Data below:

----------

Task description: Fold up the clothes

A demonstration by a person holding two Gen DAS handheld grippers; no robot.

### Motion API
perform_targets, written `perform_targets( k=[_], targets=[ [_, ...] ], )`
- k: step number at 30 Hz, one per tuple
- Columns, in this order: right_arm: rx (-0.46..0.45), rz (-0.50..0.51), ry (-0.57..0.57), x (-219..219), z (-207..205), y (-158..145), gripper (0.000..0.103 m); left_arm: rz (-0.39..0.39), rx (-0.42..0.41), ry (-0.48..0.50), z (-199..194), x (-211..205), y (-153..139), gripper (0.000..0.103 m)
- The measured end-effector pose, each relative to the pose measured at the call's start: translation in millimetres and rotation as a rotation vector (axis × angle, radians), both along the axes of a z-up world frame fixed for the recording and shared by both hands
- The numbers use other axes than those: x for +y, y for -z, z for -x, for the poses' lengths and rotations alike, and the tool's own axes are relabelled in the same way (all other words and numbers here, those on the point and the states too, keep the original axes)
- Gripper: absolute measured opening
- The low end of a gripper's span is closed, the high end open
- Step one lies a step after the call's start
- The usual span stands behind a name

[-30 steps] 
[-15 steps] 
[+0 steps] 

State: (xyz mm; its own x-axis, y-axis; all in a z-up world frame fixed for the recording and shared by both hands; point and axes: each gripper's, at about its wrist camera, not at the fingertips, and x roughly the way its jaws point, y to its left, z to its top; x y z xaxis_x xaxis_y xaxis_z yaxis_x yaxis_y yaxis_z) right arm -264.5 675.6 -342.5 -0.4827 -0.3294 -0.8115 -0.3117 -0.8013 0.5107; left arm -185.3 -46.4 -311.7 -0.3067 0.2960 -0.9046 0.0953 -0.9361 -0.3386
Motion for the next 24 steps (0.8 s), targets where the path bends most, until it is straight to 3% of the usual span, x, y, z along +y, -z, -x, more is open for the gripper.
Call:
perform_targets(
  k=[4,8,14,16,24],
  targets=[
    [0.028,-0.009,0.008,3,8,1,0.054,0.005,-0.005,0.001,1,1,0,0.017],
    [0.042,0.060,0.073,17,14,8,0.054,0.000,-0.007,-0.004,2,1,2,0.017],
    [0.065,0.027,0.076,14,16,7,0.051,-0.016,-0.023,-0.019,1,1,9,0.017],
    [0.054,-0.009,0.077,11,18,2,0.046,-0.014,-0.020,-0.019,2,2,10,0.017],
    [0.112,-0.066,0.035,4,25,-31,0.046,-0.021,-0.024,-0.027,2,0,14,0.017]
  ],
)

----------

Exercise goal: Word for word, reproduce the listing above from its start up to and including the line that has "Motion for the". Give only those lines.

Response area:
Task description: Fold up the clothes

A demonstration by a person holding two Gen DAS handheld grippers; no robot.

### Motion API
perform_targets, written `perform_targets( k=[_], targets=[ [_, ...] ], )`
- k: step number at 30 Hz, one per tuple
- Columns, in this order: right_arm: rx (-0.46..0.45), rz (-0.50..0.51), ry (-0.57..0.57), x (-219..219), z (-207..205), y (-158..145), gripper (0.000..0.103 m); left_arm: rz (-0.39..0.39), rx (-0.42..0.41), ry (-0.48..0.50), z (-199..194), x (-211..205), y (-153..139), gripper (0.000..0.103 m)
- The measured end-effector pose, each relative to the pose measured at the call's start: translation in millimetres and rotation as a rotation vector (axis × angle, radians), both along the axes of a z-up world frame fixed for the recording and shared by both hands
- The numbers use other axes than those: x for +y, y for -z, z for -x, for the poses' lengths and rotations alike, and the tool's own axes are relabelled in the same way (all other words and numbers here, those on the point and the states too, keep the original axes)
- Gripper: absolute measured opening
- The low end of a gripper's span is closed, the high end open
- Step one lies a step after the call's start
- The usual span stands behind a name

[-30 steps] 
[-15 steps] 
[+0 steps] 

State: (xyz mm; its own x-axis, y-axis; all in a z-up world frame fixed for the recording and shared by both hands; point and axes: each gripper's, at about its wrist camera, not at the fingertips, and x roughly the way its jaws point, y to its left, z to its top; x y z xaxis_x xaxis_y xaxis_z yaxis_x yaxis_y yaxis_z) right arm -264.5 675.6 -342.5 -0.4827 -0.3294 -0.8115 -0.3117 -0.8013 0.5107; left arm -185.3 -46.4 -311.7 -0.3067 0.2960 -0.9046 0.0953 -0.9361 -0.3386
Motion for the next 24 steps (0.8 s), targets where the path bends most, until it is straight to 3% of the usual span, x, y, z along +y, -z, -x, more is open for the gripper.

What appears above is the complete answer to the exercise.